▸ **Task description**: Say nothing but the number of lines below in which the string "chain" appears.

▸ **Data to examine**:
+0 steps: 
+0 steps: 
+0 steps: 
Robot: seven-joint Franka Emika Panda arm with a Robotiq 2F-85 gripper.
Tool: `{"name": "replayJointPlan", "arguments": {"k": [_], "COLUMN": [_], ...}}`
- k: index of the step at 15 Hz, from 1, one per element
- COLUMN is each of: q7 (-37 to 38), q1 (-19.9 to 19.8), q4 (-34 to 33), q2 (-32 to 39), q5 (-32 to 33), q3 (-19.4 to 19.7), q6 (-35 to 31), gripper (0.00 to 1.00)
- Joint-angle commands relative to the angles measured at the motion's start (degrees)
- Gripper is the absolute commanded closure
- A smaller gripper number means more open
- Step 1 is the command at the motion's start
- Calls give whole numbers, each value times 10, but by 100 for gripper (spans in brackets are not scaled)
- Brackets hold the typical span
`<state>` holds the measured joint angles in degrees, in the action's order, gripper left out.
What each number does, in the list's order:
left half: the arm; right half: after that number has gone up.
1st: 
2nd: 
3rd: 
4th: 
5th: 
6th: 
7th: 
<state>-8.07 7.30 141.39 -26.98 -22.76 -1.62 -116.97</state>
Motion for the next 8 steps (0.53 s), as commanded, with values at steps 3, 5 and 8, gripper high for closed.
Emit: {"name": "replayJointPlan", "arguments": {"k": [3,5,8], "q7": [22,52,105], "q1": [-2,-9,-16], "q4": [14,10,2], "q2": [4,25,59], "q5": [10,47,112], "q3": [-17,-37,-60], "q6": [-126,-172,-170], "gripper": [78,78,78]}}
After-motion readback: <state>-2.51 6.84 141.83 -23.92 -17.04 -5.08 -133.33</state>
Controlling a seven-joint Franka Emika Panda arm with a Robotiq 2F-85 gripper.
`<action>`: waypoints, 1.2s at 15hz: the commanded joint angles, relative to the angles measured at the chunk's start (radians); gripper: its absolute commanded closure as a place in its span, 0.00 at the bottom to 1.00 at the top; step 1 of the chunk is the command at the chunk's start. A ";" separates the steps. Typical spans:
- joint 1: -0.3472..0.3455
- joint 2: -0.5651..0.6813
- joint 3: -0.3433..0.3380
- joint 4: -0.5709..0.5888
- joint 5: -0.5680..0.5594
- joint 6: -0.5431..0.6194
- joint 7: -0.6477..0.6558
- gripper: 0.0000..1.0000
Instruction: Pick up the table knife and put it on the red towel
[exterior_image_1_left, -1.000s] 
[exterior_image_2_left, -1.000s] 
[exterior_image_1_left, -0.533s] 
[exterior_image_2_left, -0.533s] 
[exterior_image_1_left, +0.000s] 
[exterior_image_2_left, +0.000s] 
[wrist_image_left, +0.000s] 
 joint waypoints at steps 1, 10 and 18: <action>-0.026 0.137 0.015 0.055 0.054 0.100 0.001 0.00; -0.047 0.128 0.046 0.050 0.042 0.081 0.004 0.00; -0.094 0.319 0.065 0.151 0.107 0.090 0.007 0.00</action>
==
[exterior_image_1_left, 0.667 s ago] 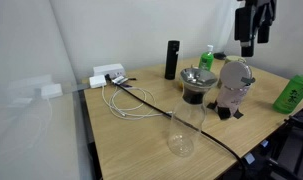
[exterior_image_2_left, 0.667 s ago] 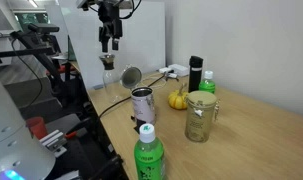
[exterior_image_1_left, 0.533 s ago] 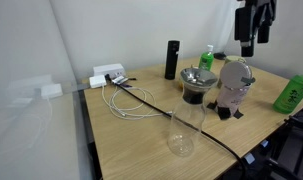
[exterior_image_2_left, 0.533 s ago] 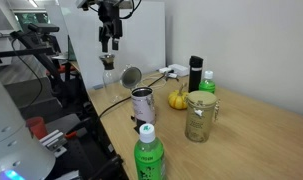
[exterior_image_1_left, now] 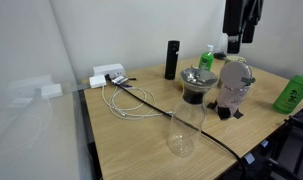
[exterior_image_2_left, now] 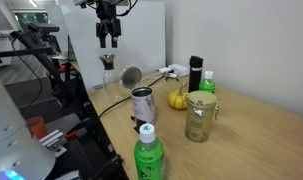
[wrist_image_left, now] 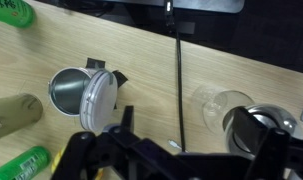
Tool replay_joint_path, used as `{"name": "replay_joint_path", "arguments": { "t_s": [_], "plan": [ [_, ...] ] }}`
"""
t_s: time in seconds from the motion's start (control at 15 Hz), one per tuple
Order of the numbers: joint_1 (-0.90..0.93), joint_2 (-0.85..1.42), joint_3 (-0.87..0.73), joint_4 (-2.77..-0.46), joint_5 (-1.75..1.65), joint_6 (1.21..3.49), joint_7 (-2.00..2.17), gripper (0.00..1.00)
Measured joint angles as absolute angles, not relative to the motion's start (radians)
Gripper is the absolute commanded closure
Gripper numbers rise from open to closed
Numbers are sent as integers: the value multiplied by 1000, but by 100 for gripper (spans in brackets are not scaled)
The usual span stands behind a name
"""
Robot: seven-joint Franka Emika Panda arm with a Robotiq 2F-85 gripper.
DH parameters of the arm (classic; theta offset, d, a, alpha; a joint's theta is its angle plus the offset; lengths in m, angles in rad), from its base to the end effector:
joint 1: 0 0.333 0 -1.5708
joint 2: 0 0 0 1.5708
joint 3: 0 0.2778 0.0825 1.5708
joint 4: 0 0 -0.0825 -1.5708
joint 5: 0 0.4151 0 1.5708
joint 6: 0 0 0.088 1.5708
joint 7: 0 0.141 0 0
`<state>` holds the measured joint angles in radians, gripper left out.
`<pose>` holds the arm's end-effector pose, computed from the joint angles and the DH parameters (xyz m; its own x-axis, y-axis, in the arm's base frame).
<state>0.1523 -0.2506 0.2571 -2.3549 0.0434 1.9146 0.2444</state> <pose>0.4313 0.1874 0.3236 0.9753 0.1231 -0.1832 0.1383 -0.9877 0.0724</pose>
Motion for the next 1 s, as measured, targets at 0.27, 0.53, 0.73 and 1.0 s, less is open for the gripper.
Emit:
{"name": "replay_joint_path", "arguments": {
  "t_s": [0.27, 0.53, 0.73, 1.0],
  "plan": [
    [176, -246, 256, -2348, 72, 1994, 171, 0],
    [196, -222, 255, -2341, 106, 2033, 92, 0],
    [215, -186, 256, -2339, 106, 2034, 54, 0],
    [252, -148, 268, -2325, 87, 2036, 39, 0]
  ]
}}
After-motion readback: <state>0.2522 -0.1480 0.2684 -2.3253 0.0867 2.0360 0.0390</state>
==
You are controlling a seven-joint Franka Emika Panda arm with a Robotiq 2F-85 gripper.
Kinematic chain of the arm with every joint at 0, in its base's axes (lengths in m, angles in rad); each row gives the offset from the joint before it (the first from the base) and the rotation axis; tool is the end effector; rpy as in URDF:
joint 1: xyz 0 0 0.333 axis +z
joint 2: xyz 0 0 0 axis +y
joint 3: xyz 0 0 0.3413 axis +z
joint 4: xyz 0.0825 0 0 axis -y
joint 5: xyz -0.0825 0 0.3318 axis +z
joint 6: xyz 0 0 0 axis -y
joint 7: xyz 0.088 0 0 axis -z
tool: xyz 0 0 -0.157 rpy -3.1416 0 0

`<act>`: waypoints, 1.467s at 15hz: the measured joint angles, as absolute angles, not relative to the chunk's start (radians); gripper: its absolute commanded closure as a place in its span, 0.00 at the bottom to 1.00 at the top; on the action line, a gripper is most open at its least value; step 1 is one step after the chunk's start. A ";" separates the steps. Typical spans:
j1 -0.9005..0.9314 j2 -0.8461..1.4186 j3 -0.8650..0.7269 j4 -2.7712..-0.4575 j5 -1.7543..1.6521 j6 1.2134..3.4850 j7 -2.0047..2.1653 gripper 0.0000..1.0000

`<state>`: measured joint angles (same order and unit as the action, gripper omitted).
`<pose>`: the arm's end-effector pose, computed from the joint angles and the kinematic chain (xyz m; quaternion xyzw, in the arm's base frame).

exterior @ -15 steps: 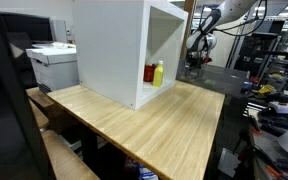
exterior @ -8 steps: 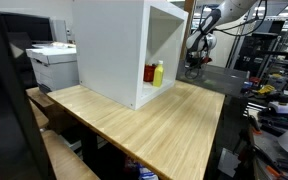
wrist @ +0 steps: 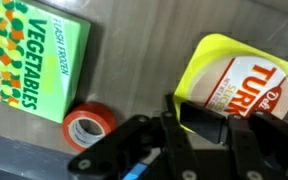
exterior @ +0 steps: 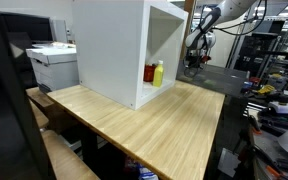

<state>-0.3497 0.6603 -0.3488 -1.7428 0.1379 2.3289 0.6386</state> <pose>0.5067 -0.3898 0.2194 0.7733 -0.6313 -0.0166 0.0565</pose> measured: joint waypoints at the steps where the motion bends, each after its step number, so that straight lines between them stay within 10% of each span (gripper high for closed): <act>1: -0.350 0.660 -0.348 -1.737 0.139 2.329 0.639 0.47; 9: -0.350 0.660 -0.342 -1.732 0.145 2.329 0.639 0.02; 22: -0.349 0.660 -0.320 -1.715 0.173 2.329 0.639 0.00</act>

▸ **Solution for this task**: 2